Моя голова, в ответ думает Кондратий Теотокопулос,
лежачий камень, который к истоку пески возносят,
несомые к устью. Камень
на меже между сновиденьем и бдением. Как велико порой
поле - каждое эхо даже в засуху губ прямится жадно,
готово впиться. Дождь ему серп,. не меня жди и немо,
смежая веки.
Однако, либо обширно чрезмерно это движение, либо
тело твое оно превосходит лавиной, силой перемещаемого. Так
с рожденья ты всегонавсего западня некой души,
слова, смутной вещи, лица, отсветов, как сокровения,
и словно втянут туда, где разворачивается начало.
... безвидность.
В центре тяжести дело, гнет свое грузчик, и в спине,
безусловно... если запил напарник.
Крайне редко дети прибегают на праздники к гриму смерти.
Дни урожая, тыквы, свечи. Скоро голуби обрушат кровлю
после небесной сечи.
Вечером (фраза - неиссякаемые копи цвета),
раздумывая об ультразвуке праздно,
достигшем предельных частот, он, покуда будут резаться
чеснок, помидоры, укроп, поставит на подоконник
чернеть пурпуром Саперави -
перешедший порог сновидения сок.
Закат откроет пролом в проливе.
Осоки свист. Коса наша камень, легла к камню тихо. Итог.
К нам сквозь стены неудержимо перья стай,
прогорающих к югу, несет. И ты не спала. Либо я.
Линза дождя.
Жгут, расплетенный в объемы. Колесом
вырвется нож из руки и, как осень, лет его длинный, горький
вдоль губ, а по краю полынный
(вновь ночь папоротника: 12/24),
вмерзая в аналогии лед, неслышно
мимо пальца ноги в пол вплывет, плесени шлейф разостлав -
скорости дребезжанья бумаги на гребешке,
когда говорить то, что видеть.
Скорость усвоения стены, картины, кухонной утвари, металла,
возвращающего сталагмитами Мессиана, посланий капли,
горенья газа - напыленных по граням фразы
в соответствии с привычным приказом. Не укоряй меня. Я
измеряю тень тени всегонавсего тенью, что означает: здесь.

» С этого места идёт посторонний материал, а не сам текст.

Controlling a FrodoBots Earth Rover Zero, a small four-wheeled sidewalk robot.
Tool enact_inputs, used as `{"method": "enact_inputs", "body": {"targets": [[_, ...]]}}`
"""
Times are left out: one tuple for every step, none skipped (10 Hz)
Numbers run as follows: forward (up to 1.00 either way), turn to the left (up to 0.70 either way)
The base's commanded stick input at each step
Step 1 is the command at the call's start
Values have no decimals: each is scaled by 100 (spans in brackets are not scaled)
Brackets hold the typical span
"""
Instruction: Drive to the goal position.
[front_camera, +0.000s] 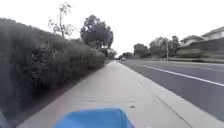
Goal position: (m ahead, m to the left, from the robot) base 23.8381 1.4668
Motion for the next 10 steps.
{"method": "enact_inputs", "body": {"targets": [[100,0],[100,0],[100,0],[100,0],[100,0],[100,0],[100,21],[100,27],[100,27],[100,27]]}}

Днесь ум мой крепок, как ветер на последнем витке у земли.
В дельте сирены. На пустыре соловьи. Ряды Фибоначчи,
будто Кадмово войско в область залива нисходят. Каждая
фотография - только лишь вход. Материнская кровь
сгущается зеркалом. Здесь реализм: части речи
чужды состраданья друг к другу, сворачиваясь в рог улитки.

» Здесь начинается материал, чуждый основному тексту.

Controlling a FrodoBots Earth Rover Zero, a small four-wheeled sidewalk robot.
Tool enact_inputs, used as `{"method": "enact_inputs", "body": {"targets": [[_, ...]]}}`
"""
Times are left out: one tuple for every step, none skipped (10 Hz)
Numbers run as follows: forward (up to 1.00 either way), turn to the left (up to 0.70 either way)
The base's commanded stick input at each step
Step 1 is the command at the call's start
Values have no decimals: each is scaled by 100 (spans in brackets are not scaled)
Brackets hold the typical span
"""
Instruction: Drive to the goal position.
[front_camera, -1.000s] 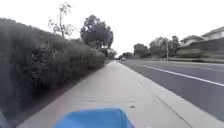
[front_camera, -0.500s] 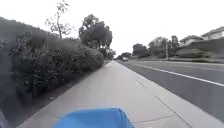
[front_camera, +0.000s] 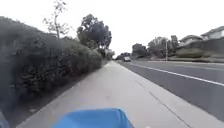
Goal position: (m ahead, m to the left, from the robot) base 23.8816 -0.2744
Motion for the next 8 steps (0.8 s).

Пешеход - знак прохождения, сросшийся
с опустошенным движением,
симбиоз отверстия с его очертанием. Руки его
до сих пор не могут понять, как
ее чудесное тело переходит в сочетания согласных и гласных,
ветвясь рядом программ. Когда рядом -
словно подсолнух, чистым законам открывается разум.
Каждый - всегда побег от другого. Скрипящая дверь.
Изумления место повсюду. Дом при изменении единого знака
становится дымом. В смене значений - свеченье, свежующее
сетчатку,
пчелиная плоть мгновения/молчания/слова
и тела, тлеющего под веками, покуда обмен веществ.
Но забвение: сверло речи погружается в воск,
отделяющий поверхность от амальгамы.
В музее яблоки с голову макроцефала -
плоды воскового Эдема.
В застекленном шкафу -
за двести лет изрядно выросший заяц. Гермий - тростник,
который снится Паскалю, полый, как глубина, и прозрачный,
как если бы стаи прожгли его к югу, точно дудку дыхание.
Человек, который к себе на ты ,
никогда не избавится от мечты
о побеге (даже в однообразие втекая ручьями,
даже вверх скатываясь по лестнице снега, - остается
неисчислимое приближение, словно словарь,
который один и тот же).
Вот выпрямлен смолистым побегом. Следом оживает тростник
в пульсации верхниз . Лево входит в право, как мысль,
наследующая привилегию настоящего. Понастоящему
в этом суждении стоящего нет ничего. Вот он, стоящий,
выпрямленный, точно побег к недвоящейся точности -
траектория к территории есть ,
очерченной грифелем настоящего. Стоящий - стирающий
состояние себя. Влага
просачивается в песчаник. Вот
уже лужей небесной разбит в произнесении сна ветер ,
ниткой мокрой скользит, пришивая старуху,
летящую пустым рукавом, к сердцу виноградному Бога. Другое.
Ребенка слезы,
плачущего ни о чем, запрокинув хрупкую голову
(то ли сады ночные умножаются в нем,
глотком ледяным даруя восторга,
то ли зга ему блещет со смолистых поводьев
в ацетилене плодоношения насекомых, - все покуда равно
в этой жизни, - либо, попирая законы возраста,
вращения сезонов
из белой империи мозга вниз поползли пальцы белые боли
при виде мусора легкокрылого, клочьев бумаги, листьев,
уходящих спиралью, в себе уносящих тайну написания дерева)

Я стою на перекрестке достаточно долго.